To trigger the Ansible, we have created two pipelines in the main Crime Jenkins instance which can be scope limited by Ansible’s Limit functionality. This enables us to follow a rollout plan through environments and safely stage our delivery.

When the deploy pipeline is run, this calls an Ansible playbook that includes a Role we have developed which handles the installation.

This document details the procedure to do this.

Ansible Inventory/Variables

Before running the pipelines, two variables need declaring in either Ansible group_vars or host_vars.
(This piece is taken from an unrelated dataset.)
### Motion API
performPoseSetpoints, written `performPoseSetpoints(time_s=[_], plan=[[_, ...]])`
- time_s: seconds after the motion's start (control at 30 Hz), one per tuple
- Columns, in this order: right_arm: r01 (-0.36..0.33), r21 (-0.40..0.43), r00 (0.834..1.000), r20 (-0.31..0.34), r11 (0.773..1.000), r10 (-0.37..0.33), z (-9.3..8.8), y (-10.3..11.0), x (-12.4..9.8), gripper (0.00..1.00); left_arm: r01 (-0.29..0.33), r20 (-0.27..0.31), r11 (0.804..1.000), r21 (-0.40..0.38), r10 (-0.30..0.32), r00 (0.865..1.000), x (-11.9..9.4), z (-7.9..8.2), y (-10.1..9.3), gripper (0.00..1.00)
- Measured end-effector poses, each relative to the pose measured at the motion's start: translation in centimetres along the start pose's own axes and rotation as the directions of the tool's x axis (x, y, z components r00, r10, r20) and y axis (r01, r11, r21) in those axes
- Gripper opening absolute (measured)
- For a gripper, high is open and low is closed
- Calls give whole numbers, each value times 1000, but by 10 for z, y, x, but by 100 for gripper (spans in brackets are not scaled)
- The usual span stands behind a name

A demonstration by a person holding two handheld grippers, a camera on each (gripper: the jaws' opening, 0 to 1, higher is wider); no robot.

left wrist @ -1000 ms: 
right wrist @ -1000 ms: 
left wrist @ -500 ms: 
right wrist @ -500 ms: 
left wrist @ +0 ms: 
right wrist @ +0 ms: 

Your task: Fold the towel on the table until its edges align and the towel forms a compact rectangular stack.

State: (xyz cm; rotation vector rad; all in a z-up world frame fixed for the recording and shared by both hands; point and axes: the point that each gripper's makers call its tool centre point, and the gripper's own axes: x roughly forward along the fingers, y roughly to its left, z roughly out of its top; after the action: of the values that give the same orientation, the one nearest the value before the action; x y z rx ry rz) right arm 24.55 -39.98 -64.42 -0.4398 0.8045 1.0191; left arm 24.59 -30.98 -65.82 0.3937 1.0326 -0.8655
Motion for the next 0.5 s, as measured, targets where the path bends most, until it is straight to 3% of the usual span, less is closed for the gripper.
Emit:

These are:

  • cortex_env
  • xdr_tags

cortex_env is a string which needs set to either ‘nonprod’ or ‘prod’. MoJ SoC provided a separate installation package for nonprod & prod, this defines which installation package is used.

xdr_tags is a comma-separated string of tags to provide to the Cortex Agent.

Example:

xdr_tags: "hmcts,server,idam"
cortex_env: "nonprod"

An MS Team channel exists called “HMCTS - Tagging Catch Up” with the MoJ SoC team as members. Please reach out to MoJ SoC if unsure of tags to use.

Where to set these?

These need setting in the automation.ansible repository. The vars live at /sp-ansible/group_vars & /sp-ansible/host_vars. Information on Ansible variables is available in the official documentation.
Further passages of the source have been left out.